Each child on average in Britain costs £150,000 to raise, so what motivates these families to keep on growing?

“Bigger is better,” says Fran. “There’s never a dull moment!”

Here the three families talk about what it’s like to live in heaving homes…

  • Britain’s Biggest Families: 31 Kids And Counting The Pennies, Thurs, ITV, 9pm.

The Suttons: Tight budget doesn’t stop the laughter

11 Children

Weekly shop: £80-200

“Big families have more fun than little families,” grins 11-year-old McKenzie Sutton, who lives in a very noisy home in Cumbria with mum Nicole, dad Joseph and 10 siblings – Rhiannon, 14, Lacey, 12, Skylar, nine, Henley, seven, twins Cobi and Parker, six, Hadley, four, River, three, Ocean, two, and six-month-old Navy.

As the 11 youngsters wrap each other up in reams of toilet roll on Halloween, they are all having an absolute blast, which is all Nicole really wants.

Having had a tough childhood, 30-year-old supermum Nicole just wants to have fun with the kids and be there for them. “If you can’t have a laugh with your mum, what have we got?” she chuckles.

She says they survive paycheck to paycheck on Joseph’s £400-a-week coach driver salary. But the savvy mum counts every penny. “That will last at least a week,” she says, as the massive weekly food shop arrives, containing four loaves of sliced bread and five boxes of cereal.

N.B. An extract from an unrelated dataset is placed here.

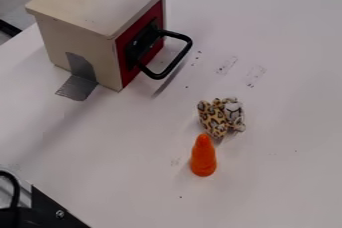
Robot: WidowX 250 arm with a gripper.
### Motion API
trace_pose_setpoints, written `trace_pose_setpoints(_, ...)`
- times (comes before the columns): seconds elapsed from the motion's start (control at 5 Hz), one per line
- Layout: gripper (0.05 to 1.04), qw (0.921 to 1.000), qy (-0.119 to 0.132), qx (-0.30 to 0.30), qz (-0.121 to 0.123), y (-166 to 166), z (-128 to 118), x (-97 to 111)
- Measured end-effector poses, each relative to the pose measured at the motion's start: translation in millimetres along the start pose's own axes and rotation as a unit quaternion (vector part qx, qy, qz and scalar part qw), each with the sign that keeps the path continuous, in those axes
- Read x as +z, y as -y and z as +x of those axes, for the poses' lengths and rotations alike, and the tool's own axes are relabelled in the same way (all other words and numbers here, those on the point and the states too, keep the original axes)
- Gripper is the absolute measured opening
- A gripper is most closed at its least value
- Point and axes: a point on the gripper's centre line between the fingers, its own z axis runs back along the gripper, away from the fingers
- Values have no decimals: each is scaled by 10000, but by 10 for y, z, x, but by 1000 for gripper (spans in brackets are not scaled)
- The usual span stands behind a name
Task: Move a green object to top of the table
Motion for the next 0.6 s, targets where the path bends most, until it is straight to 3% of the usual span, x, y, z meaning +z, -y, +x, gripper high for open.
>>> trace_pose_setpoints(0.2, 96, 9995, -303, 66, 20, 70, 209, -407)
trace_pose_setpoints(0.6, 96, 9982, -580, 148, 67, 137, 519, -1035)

The Seymours are big business - see below
The Seymours are big business – see below

The food shop costs her between £100 and £200, but if they’re having a tough month, she can do it for £80.

“I go round the supermarket and add everything up, I know exactly what I’m spending,” she says, scolding 35-year-old Joseph for buying unnecessary cake bars.

“If something is twice the price it normally is, I’m not buying it. Meals depend on what food is on offer.”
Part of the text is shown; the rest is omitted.